Dear Quote Investigator: The fashion designer Coco Chanel was brilliant and innovative. I am interested in a motto that she may have originated:
Fashion passes; style remains.
When did she say this?
Quote Investigator: The earliest close match for this phrase known to QI appeared in an interview of Gabrielle “Coco” Chanel conducted by the journalist Joseph Barry in McCall’s magazine in 1965. Chanel was primarily a speaker of French, and the phrase she used in 1965 did not employ the word fashion; instead, she used the word “mode” which is both French and English:
Mode passes; style remains.
Here is an excerpt from the interview which took place when Chanel was an eminent 81-year-old. Boldface has been added to some excerpts: 1
INTERVIEWER: Apropos copying, you are probably the most copied dress designer in the world. Does it bother you?

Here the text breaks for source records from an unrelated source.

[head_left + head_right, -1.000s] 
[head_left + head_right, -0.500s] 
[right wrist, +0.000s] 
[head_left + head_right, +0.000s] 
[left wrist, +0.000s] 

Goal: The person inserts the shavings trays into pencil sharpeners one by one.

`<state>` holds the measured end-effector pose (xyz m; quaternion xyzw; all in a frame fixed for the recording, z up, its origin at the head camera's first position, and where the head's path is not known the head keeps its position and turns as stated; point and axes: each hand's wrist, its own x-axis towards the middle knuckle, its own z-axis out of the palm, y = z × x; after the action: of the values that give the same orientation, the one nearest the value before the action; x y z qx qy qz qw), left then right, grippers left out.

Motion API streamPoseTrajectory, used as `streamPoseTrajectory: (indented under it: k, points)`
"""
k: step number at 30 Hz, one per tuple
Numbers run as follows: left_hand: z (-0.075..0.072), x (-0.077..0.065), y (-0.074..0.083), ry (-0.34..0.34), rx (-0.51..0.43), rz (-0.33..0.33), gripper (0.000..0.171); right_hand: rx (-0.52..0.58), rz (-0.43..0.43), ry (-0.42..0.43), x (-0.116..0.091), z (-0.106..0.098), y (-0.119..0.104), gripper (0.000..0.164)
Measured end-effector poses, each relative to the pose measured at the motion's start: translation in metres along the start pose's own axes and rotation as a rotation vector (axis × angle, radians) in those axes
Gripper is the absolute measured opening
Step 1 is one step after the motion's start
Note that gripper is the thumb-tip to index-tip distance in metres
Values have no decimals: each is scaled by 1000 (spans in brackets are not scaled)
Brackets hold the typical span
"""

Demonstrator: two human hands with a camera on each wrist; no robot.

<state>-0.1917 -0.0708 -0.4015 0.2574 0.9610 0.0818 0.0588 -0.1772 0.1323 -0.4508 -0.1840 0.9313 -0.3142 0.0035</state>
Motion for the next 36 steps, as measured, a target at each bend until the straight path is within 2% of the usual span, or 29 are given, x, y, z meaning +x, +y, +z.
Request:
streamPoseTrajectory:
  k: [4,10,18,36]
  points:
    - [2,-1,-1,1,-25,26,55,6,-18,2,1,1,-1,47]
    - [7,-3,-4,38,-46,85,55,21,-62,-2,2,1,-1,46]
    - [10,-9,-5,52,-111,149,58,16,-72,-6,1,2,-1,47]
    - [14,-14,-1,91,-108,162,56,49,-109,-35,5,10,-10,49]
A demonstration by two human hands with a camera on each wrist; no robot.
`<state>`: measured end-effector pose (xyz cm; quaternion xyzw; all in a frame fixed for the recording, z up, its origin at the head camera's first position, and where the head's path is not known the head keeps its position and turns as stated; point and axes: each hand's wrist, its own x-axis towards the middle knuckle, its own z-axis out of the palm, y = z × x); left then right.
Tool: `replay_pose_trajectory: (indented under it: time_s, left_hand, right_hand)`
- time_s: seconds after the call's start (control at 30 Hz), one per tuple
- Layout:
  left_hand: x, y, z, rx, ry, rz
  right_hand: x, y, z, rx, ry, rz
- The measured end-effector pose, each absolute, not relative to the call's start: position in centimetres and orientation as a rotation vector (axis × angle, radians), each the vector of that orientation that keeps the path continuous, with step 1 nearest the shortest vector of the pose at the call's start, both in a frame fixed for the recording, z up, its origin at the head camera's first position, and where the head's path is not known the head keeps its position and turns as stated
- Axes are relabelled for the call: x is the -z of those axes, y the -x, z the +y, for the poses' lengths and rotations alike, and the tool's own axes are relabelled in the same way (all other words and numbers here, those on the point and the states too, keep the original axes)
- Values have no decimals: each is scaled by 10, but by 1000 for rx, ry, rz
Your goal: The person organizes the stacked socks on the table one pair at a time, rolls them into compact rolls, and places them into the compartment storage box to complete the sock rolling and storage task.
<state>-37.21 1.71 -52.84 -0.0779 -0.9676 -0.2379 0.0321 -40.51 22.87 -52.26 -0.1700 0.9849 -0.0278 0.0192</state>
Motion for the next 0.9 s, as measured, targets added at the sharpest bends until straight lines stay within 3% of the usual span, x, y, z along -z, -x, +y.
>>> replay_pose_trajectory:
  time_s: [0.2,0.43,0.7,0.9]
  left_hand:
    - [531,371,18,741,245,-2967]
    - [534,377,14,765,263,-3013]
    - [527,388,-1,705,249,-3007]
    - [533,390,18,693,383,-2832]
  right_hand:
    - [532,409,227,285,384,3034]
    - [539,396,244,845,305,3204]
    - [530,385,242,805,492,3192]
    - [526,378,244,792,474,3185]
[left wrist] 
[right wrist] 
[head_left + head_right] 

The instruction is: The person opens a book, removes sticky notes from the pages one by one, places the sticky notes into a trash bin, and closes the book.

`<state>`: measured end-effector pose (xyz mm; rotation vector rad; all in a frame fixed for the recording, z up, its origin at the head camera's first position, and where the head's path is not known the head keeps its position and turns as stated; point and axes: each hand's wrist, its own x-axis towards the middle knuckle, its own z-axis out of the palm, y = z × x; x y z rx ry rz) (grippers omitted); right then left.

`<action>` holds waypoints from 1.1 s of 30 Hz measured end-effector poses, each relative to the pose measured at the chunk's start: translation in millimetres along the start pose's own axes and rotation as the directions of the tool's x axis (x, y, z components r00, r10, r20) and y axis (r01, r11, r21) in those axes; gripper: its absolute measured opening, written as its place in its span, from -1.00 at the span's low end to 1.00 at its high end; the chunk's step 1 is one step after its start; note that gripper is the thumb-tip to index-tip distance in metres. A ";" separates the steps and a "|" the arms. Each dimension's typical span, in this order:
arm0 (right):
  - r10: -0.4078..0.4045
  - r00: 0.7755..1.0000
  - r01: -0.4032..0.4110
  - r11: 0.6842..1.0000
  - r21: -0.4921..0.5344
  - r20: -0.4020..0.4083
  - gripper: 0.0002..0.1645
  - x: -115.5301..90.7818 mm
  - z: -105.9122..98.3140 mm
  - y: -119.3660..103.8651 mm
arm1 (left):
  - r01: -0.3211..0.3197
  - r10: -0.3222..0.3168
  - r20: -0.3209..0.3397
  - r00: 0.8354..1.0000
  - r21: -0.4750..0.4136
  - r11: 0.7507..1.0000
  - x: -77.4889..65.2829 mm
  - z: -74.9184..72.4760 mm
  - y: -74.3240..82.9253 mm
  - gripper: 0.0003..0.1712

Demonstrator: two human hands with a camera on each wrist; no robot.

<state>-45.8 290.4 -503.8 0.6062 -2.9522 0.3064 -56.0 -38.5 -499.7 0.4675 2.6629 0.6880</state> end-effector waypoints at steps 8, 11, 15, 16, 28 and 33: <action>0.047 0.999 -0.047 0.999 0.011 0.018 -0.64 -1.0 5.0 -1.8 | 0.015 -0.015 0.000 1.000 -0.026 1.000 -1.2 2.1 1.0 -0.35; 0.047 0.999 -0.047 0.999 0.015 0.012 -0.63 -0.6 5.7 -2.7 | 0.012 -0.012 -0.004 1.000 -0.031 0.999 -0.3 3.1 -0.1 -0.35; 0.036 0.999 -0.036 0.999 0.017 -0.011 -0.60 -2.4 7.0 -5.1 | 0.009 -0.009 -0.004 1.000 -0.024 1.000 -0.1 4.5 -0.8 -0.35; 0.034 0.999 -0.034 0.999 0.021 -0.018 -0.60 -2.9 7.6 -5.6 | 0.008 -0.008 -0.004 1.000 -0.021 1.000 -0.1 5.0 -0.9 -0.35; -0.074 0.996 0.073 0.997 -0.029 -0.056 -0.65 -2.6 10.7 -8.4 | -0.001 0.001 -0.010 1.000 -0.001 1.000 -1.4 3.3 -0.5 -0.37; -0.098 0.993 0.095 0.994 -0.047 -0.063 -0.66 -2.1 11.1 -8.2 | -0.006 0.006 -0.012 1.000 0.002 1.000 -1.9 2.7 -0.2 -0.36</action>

CHANEL: I suppose it is a kind of flattery. Someone said I dress eighty per cent of the well-dressed women—and the not so well-dressed, I’m afraid—whether they know it or not. But style should reach the people, no? It should descend into the streets, into people’s lives, like a revolution. That is real style. The rest is mode. Mode passes; style remains. Mode is made of a few amusing ideas, meant to be used up quickly, so they can be replaced by others in the next collection. A style endures even as it is renewed and evolved.
The word “mode” has several meanings in English including the following which is listed in the Oxford English Dictionary: 2
A prevailing fashion, custom, practice, or style, esp. one characteristic of a particular place or period.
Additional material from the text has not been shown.